Essa crise levou muitos de nossos compatriotas. Como sacerdote de nossa paróquia, acompanhei muitas famílias para despedir-se dignamente de seus santos falecidos. Foi um adeus sem precedentes, choramos à distância, na ausência, com medo e, por sua vez, as cinzas dos corpos caídos nos encorajaram a continuar reconstruindo neste “novo normal” um mundo de esperança mais justo e mais eqüitativo. E em pleno estado de emergência, o estado policial continua a violar nossos irmãos afro-americanos. Essa dor não é estranha, mas uma luta compartilhada para criar um mundo melhor. #Blacklivesmatter veio nos lembrar, como imigrantes, que sua luta também é nossa, que nossa busca por esse caminho minado da justiça é compartilhado.
—New York City, 3 de agosto de 2020
Traduzido por Sergio Andrade
Juan Carlos Ruiz é pastor da Igreja Luterana do Bom Pastor em Bay Ridge, Brooklyn. Ele é cofundador do Ministério de Imigração para a Diocese de Paterson, a paróquia flutuante de Nossa Senhora de Guadalupe, estabelecendo duas clínicas para os não segurados e os não documentados. Em 2007, ele foi um dos fundadores do Movimento Nacional do Novo Santuário. Ruiz trabalhou como organizador da Coalizão New Sanctuary para expandir as Clínicas de Orientação Jurídica, o Programa de Acompanhamento do Santuário e do Bairro Santuário. Após o furacão Sandy em 2012, Ruiz abriu as portas da Igreja Luterana de St. Jacobi a amigos do movimento Occupy Wall Street para articular uma resposta às comunidades afetadas — o que passou a ser conhecido como Occupy Sandy.

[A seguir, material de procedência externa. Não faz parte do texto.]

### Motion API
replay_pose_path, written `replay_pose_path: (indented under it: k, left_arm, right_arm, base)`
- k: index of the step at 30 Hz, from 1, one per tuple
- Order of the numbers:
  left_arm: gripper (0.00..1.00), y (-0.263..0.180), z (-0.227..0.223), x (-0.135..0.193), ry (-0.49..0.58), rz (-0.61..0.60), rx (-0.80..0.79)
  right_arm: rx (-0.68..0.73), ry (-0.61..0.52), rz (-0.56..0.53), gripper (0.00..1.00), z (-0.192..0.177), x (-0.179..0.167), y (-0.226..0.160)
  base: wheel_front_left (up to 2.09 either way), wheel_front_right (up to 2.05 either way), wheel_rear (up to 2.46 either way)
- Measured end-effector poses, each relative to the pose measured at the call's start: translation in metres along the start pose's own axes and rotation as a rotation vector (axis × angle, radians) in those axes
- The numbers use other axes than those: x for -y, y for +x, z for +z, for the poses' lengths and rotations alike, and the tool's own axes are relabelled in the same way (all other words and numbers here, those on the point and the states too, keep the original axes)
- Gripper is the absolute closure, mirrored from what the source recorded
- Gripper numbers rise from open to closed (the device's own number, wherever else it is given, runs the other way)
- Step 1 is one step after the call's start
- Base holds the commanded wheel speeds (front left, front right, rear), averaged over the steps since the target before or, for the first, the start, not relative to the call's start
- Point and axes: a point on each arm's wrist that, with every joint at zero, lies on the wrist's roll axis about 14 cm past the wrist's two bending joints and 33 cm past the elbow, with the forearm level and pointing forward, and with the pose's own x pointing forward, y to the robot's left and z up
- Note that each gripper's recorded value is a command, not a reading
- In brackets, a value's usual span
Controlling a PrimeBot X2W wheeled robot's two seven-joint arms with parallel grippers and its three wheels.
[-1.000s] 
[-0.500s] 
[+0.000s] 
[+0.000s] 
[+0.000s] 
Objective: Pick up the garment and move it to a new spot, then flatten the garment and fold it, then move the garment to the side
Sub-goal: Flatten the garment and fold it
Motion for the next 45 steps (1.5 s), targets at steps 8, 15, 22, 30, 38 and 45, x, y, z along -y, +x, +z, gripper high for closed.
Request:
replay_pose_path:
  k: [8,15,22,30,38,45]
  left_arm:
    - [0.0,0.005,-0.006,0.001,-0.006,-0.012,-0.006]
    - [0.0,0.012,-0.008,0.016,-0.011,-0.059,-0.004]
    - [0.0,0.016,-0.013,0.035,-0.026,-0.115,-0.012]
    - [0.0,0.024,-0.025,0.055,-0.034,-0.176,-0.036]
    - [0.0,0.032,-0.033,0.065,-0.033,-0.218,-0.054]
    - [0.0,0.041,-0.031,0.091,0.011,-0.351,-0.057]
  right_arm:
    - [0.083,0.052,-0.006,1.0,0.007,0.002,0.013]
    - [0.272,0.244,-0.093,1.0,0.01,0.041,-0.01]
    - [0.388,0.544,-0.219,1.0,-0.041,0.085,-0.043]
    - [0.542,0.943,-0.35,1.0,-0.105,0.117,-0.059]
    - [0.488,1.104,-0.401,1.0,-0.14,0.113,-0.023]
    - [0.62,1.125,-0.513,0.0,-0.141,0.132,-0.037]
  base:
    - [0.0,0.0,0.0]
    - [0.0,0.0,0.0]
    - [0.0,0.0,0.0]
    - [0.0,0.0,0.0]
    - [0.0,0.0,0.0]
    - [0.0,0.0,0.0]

Sérgio Andrade é artista e Professor na Universidade Federal do Rio de Janeiro (UFRJ), vinculado ao Departamento de Arte Corporal e ao Programa de Pós-Graduação em Dança. Coordenador do Laboratório de Crítica / UFRJ. Co-organizou a publicação Performar Debates (2017). Atualmente, é visiting scholar no Instituto Hemisférico (2020-2021), trabalhando no seu projeto de pós-doutorado e livro Tele(contra)coreografias.